Starting with the first line and ending with the last, transcribe the data exactly.

%%

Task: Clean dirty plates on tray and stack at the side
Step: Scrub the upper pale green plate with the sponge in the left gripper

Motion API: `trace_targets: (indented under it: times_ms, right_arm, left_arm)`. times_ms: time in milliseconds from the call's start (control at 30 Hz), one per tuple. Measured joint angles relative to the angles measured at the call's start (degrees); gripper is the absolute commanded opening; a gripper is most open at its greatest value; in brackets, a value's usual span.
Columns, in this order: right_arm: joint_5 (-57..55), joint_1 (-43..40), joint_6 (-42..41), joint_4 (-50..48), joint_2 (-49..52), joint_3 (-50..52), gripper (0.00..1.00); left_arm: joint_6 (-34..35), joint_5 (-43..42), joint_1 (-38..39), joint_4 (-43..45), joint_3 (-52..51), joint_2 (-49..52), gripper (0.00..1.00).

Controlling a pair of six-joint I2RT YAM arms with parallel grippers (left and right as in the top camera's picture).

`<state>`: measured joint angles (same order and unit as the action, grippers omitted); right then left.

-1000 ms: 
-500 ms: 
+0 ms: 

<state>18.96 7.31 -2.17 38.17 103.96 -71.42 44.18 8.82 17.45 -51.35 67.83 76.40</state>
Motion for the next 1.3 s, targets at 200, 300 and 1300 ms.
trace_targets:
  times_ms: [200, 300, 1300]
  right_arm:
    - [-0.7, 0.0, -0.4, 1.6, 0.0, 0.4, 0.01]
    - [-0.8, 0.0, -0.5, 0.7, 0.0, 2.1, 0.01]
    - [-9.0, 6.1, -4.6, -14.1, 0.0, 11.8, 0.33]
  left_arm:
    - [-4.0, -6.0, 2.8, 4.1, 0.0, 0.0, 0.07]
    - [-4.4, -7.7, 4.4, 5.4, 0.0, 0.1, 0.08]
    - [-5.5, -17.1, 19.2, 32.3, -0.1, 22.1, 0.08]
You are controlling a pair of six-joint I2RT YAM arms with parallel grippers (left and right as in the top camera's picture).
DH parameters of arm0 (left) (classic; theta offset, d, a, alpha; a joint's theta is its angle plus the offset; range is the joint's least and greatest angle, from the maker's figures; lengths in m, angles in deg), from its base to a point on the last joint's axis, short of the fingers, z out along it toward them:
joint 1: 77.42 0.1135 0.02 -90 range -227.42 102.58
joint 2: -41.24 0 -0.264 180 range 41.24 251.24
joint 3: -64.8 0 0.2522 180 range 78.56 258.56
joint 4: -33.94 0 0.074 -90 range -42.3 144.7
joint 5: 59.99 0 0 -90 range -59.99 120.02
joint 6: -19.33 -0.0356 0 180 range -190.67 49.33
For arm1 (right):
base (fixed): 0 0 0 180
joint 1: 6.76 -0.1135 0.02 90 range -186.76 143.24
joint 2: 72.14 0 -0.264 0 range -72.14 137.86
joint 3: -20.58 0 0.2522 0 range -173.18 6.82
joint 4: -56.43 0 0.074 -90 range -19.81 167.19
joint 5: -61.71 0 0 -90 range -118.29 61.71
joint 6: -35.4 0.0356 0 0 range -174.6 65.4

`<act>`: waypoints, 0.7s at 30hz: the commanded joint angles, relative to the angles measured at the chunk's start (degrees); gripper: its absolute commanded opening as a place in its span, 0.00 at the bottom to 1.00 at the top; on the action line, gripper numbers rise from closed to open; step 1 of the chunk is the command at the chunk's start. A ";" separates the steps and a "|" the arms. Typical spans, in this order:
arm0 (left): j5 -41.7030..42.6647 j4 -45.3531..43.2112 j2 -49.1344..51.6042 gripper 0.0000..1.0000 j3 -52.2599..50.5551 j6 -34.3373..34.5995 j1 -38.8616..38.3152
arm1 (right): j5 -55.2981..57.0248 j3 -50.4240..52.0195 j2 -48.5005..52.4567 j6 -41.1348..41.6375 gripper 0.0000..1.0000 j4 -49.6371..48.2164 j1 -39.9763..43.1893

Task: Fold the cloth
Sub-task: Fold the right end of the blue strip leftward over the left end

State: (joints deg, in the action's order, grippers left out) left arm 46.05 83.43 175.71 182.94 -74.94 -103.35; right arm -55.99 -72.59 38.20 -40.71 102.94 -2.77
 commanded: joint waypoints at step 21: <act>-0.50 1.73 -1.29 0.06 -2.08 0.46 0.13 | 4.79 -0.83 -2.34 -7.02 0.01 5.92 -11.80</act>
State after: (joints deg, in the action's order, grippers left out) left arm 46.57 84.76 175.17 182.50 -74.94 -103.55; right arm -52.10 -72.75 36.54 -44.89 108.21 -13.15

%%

» Output for this task
Task: Clean dirty plates on tray and stack at the side
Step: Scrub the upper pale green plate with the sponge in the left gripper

Motion API: `trace_targets: (indented under it: times_ms, right_arm, left_arm)`. times_ms: time in milliseconds from the call's start (control at 30 Hz), one per tuple. Measured joint angles relative to the angles measured at the call's start (degrees); gripper is the absolute commanded opening; a gripper is most open at its greatest value; in brackets, a value's usual span.
Columns, in this order: right_arm: joint_5 (-57..55), joint_1 (-43..40), joint_6 (-42..41), joint_4 (-50..48), joint_2 (-49..52), joint_3 (-50..52), gripper (0.00..1.00); left_arm: joint_6 (-34..35), joint_5 (-43..42), joint_1 (-38..39), joint_4 (-43..45), joint_3 (-52..51), joint_2 (-49..52), gripper (0.00..1.00).

Controlling a pair of six-joint I2RT YAM arms with parallel grippers (left and right as in the top camera's picture).

`<state>`: measured joint angles (same order and unit as the action, grippers omitted); right then left.

-1000 ms: 
-500 ms: 
+0 ms: 

<state>18.96 7.31 -2.17 38.17 103.96 -71.42 44.18 8.82 17.45 -51.35 67.83 76.40</state>
Motion for the next 1.3 s, targets at 200, 300 and 1300 ms.
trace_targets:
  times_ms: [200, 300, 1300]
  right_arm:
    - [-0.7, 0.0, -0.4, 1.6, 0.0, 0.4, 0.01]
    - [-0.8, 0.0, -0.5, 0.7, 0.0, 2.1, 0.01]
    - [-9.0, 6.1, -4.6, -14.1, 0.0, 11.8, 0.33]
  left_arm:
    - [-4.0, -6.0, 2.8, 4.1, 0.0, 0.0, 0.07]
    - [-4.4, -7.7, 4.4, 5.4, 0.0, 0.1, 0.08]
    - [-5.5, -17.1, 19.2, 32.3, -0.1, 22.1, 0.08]
You are controlling a pair of six-joint I2RT YAM arms with parallel grippers (left and right as in the top camera's picture).
DH parameters of arm0 (left) (classic; theta offset, d, a, alpha; a joint's theta is its angle plus the offset; range is the joint's least and greatest angle, from the maker's figures; lengths in m, angles in deg), from its base to a point on the last joint's axis, short of the fingers, z out along it toward them:
joint 1: 77.42 0.1135 0.02 -90 range -227.42 102.58
joint 2: -41.24 0 -0.264 180 range 41.24 251.24
joint 3: -64.8 0 0.2522 180 range 78.56 258.56
joint 4: -33.94 0 0.074 -90 range -42.3 144.7
joint 5: 59.99 0 0 -90 range -59.99 120.02
joint 6: -19.33 -0.0356 0 180 range -190.67 49.33
For arm1 (right):
base (fixed): 0 0 0 180
joint 1: 6.76 -0.1135 0.02 90 range -186.76 143.24
joint 2: 72.14 0 -0.264 0 range -72.14 137.86
joint 3: -20.58 0 0.2522 0 range -173.18 6.82
joint 4: -56.43 0 0.074 -90 range -19.81 167.19
joint 5: -61.71 0 0 -90 range -118.29 61.71
joint 6: -35.4 0.0356 0 0 range -174.6 65.4

`<act>`: waypoints, 0.7s at 30hz: the commanded joint angles, relative to the angles measured at the chunk's start (degrees); gripper: its absolute commanded opening as a place in its span, 0.00 at the bottom to 1.00 at the top; on the action line, gripper numbers rise from closed to open; step 1 of the chunk is the command at the chunk's start. A ";" separates the steps and a "|" the arms. Typical spans, in this order:
arm0 (left): j5 -41.7030..42.6647 j4 -45.3531..43.2112 j2 -49.1344..51.6042 gripper 0.0000..1.0000 j3 -52.2599..50.5551 j6 -34.3373..34.5995 j1 -38.8616..38.3152
arm1 (right): j5 -55.2981..57.0248 j3 -50.4240..52.0195 j2 -48.5005..52.4567 j6 -41.1348..41.6375 gripper 0.0000..1.0000 j4 -49.6371..48.2164 j1 -39.9763..43.1893

Task: Fold the cloth
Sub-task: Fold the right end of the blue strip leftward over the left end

State: (joints deg, in the action's order, grippers left out) left arm 46.05 83.43 175.71 182.94 -74.94 -103.35; right arm -55.99 -72.59 38.20 -40.71 102.94 -2.77
 commanded: joint waypoints at step 21: <act>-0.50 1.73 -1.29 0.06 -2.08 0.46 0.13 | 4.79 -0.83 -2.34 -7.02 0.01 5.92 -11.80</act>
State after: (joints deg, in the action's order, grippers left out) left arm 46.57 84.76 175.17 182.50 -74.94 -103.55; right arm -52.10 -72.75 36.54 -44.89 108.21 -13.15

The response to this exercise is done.